Data extracted from a collection:
################

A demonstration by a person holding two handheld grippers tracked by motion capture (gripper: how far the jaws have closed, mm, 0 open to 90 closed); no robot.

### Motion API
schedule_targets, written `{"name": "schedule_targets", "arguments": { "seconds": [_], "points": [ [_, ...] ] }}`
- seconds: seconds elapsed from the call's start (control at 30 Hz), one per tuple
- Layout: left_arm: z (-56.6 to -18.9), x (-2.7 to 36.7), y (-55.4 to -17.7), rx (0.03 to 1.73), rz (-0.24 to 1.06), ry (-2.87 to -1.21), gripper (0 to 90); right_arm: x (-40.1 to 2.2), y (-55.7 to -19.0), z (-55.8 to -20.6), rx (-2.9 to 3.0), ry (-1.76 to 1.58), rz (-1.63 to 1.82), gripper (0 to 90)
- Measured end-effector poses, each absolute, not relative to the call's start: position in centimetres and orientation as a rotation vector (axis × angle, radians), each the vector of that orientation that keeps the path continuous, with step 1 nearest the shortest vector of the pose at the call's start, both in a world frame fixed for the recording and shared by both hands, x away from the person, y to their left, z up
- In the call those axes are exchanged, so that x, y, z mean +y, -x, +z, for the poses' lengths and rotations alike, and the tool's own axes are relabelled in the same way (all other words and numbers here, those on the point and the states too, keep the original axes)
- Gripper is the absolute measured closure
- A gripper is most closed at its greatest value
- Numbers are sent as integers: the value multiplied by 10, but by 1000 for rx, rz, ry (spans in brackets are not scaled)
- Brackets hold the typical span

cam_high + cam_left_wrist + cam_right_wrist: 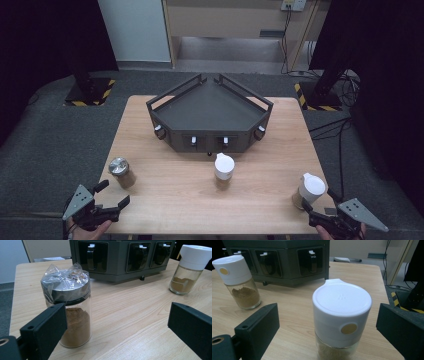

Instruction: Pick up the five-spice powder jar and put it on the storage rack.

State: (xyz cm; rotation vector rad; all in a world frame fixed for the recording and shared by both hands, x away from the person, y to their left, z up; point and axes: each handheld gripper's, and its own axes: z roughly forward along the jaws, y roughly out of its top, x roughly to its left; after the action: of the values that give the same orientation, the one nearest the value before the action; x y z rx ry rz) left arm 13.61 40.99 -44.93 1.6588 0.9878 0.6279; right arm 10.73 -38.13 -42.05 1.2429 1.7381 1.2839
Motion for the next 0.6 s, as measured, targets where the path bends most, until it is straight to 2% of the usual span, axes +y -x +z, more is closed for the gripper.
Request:
{"name": "schedule_targets", "arguments": {
  "seconds": [0.6],
  "points": [
    [-452, 412, -138, 979, 622, -1651, 19, -386, -106, -423, 1717, -1258, 1310, 52]
  ]
}}
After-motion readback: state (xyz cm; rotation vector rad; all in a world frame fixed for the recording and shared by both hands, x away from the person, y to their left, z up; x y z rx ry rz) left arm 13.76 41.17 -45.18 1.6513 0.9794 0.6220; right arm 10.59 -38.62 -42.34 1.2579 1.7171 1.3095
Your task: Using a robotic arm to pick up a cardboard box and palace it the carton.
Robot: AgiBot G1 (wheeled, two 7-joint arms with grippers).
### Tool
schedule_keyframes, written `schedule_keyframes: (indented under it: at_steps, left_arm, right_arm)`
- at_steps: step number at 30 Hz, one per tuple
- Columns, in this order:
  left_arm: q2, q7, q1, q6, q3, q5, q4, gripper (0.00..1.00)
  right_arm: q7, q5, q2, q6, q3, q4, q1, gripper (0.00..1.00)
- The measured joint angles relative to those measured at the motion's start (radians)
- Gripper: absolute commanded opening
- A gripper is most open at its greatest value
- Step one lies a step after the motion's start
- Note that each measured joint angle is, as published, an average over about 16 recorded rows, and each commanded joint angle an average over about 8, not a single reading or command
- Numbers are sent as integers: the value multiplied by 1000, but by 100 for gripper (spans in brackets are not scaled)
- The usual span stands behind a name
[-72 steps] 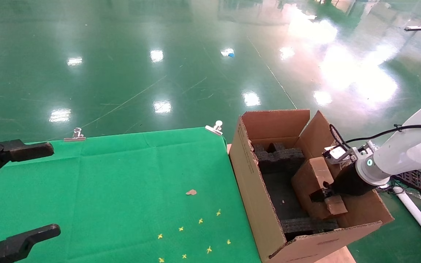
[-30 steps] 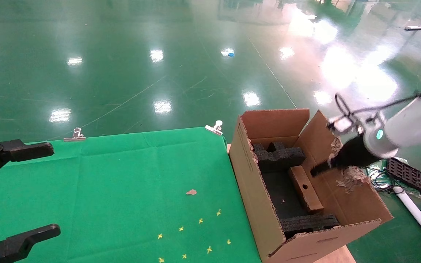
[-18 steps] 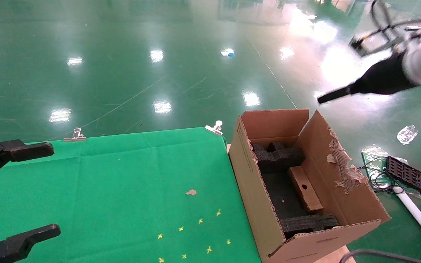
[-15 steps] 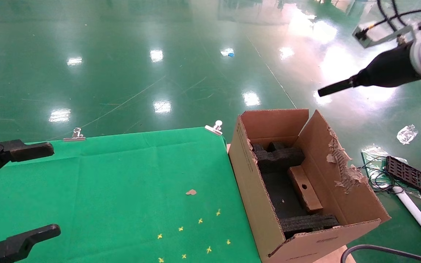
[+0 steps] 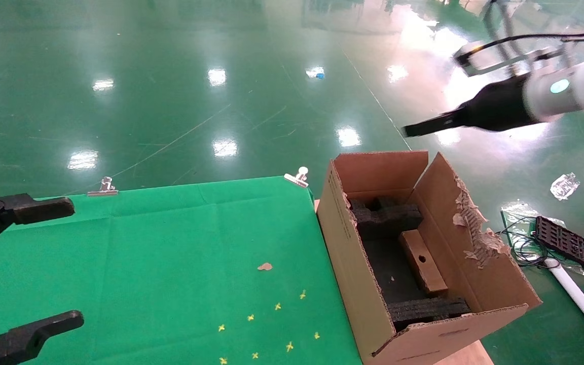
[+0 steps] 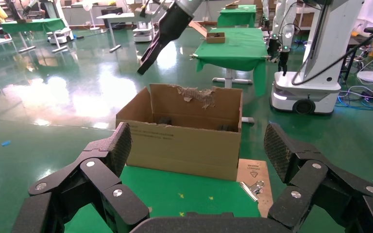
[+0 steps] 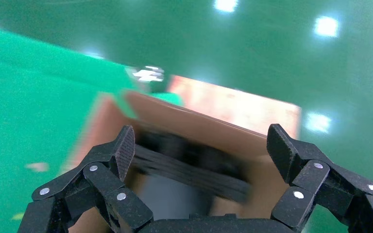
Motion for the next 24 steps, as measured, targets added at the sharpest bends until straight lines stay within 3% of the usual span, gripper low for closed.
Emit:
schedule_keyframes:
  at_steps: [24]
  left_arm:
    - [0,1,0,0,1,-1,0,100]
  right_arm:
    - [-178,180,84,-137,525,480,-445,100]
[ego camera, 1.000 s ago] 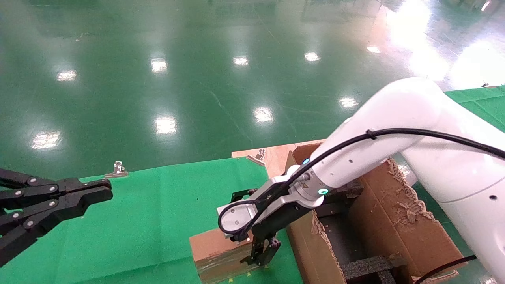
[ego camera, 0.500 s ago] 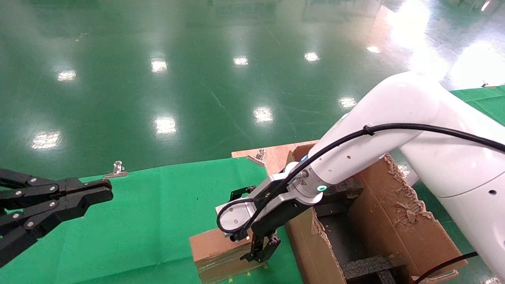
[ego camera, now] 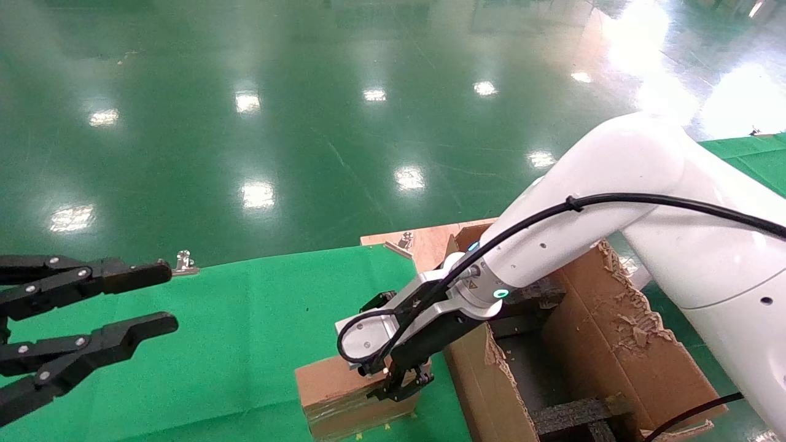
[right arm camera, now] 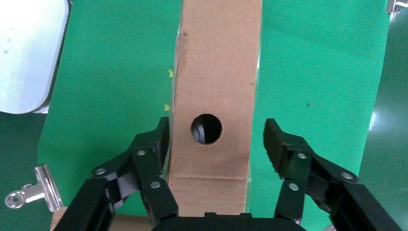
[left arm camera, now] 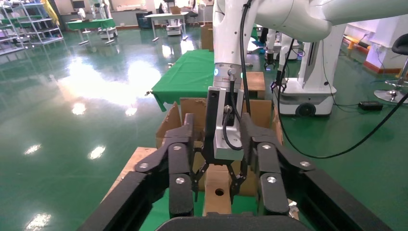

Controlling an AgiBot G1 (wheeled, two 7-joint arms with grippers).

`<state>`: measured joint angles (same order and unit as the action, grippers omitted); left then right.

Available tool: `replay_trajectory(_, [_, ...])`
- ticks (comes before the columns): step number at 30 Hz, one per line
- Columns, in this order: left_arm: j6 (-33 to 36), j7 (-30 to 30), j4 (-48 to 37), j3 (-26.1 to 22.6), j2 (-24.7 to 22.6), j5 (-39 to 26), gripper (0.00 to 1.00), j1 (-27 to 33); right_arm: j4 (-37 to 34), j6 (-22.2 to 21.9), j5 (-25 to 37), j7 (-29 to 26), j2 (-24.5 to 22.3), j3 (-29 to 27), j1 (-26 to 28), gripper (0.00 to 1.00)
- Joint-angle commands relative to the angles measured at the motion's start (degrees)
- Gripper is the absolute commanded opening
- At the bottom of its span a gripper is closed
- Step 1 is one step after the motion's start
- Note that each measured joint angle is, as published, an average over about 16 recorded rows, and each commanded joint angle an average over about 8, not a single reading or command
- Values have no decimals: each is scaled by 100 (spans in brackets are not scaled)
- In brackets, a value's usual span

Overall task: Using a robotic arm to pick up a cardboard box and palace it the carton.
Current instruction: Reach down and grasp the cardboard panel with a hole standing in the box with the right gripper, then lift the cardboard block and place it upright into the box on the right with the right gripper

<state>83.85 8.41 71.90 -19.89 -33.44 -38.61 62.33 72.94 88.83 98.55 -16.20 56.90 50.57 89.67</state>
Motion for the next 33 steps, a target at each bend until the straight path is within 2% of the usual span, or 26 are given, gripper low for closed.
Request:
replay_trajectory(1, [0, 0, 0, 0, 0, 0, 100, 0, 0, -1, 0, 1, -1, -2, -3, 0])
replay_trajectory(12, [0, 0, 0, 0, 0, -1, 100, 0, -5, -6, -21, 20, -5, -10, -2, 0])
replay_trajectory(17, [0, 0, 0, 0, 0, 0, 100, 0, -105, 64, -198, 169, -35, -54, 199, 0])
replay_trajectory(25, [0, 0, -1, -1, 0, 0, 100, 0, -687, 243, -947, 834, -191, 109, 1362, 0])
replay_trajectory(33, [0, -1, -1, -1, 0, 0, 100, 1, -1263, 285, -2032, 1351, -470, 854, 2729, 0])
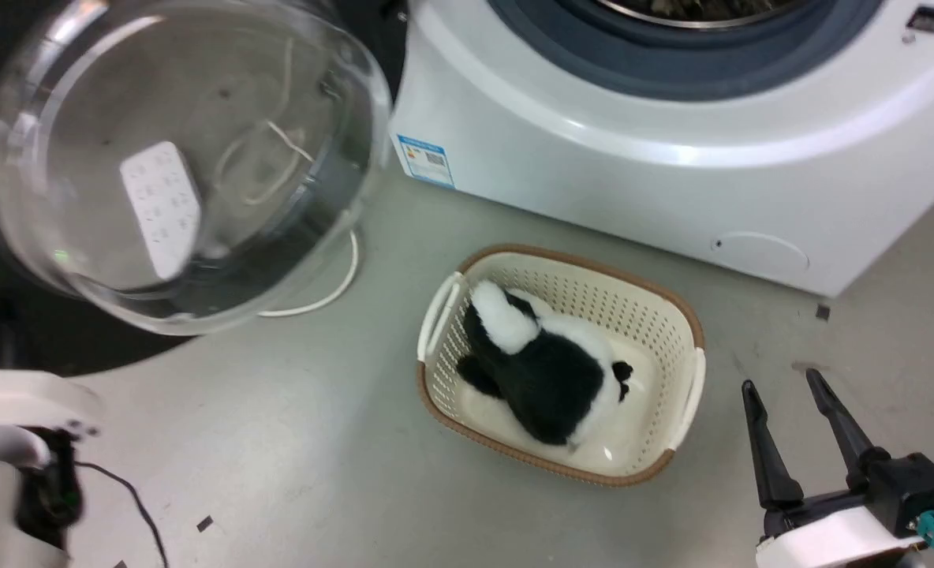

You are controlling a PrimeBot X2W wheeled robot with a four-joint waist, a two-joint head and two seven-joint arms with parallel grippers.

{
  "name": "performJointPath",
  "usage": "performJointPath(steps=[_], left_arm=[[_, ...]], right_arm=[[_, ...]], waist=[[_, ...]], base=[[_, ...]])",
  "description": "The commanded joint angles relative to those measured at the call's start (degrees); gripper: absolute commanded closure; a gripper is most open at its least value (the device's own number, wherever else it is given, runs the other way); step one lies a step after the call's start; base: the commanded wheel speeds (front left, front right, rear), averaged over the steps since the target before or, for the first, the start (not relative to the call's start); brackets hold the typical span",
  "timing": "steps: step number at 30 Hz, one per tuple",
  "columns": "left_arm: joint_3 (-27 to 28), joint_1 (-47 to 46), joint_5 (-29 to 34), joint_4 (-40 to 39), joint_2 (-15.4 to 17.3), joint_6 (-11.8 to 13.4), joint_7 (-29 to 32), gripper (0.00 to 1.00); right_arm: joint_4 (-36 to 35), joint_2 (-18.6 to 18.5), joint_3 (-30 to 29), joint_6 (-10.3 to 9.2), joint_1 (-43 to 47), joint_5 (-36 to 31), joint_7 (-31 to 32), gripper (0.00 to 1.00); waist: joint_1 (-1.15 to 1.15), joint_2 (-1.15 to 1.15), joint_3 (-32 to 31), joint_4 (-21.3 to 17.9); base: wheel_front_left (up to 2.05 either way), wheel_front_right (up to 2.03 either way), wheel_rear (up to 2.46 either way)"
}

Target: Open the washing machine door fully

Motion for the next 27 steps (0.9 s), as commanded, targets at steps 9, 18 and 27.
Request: performJointPath(steps=[9,18,27], left_arm=[[6.42,-2.53,2.12,2.56,1.24,0.06,-0.55,1.00],[4.88,3.35,11.76,-6.03,-4.25,-1.30,-0.56,1.00],[-0.70,11.57,18.38,-18.25,-11.95,-3.92,-0.56,1.00]], right_arm=[[0.29,-0.49,-0.45,0.05,-1.49,0.03,-0.24,0.00],[-1.53,1.08,-2.76,0.05,-1.44,0.16,-0.24,0.00],[-3.82,2.94,-7.01,0.05,0.16,-1.62,-0.25,0.00]], waist=[[-0.01,0.00,1.21,-2.88],[-0.01,0.00,-4.25,-4.45],[-0.01,0.00,-11.68,-9.77]], base=[[0.00,0.00,0.00],[0.00,0.00,0.00],[0.00,0.00,0.00]])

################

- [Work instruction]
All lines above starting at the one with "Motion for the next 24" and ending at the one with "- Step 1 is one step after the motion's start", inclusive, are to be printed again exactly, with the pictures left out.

- [Response to this exercise]
Motion for the next 24 steps, as measured, targets added at the sharpest bends until straight lines stay within 3% of the usual span, gripper low for closed.
Emit:
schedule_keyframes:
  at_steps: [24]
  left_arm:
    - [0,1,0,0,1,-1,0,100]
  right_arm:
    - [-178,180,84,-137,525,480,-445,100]
[ego camera, 1.000 s ago] 
[ego camera, 0.500 s ago] 
[ego camera, now] 
[right arm camera, now] 
[left arm camera, now] 

Controlling an AgiBot G1 (wheeled, two 7-joint arms with grippers).

`<state>`: measured joint angles (same order and unit as the action, grippers omitted); left then right.

Available tool: `replay_trajectory(_, [_, ...])`
- ticks (comes before the columns): step number at 30 Hz, one per line
- Columns, in this order: left_arm: j6 (-33 to 36), j7 (-30 to 30), j4 (-48 to 37), j3 (-26.1 to 22.6), j2 (-24.7 to 22.6), j5 (-39 to 26), gripper (0.00 to 1.00), j1 (-27 to 33); right_arm: j4 (-37 to 34), j6 (-22.2 to 21.9), j5 (-25 to 37), j7 (-29 to 26), j2 (-24.5 to 22.3), j3 (-29 to 27), j1 (-26 to 28), gripper (0.00 to 1.00)
- Joint-angle commands relative to the angles measured at the motion's start (degrees)
- Gripper is the absolute commanded opening
- At the bottom of its span a gripper is closed
- Step 1 is one step after the motion's start

That concludes the answer to this exercise.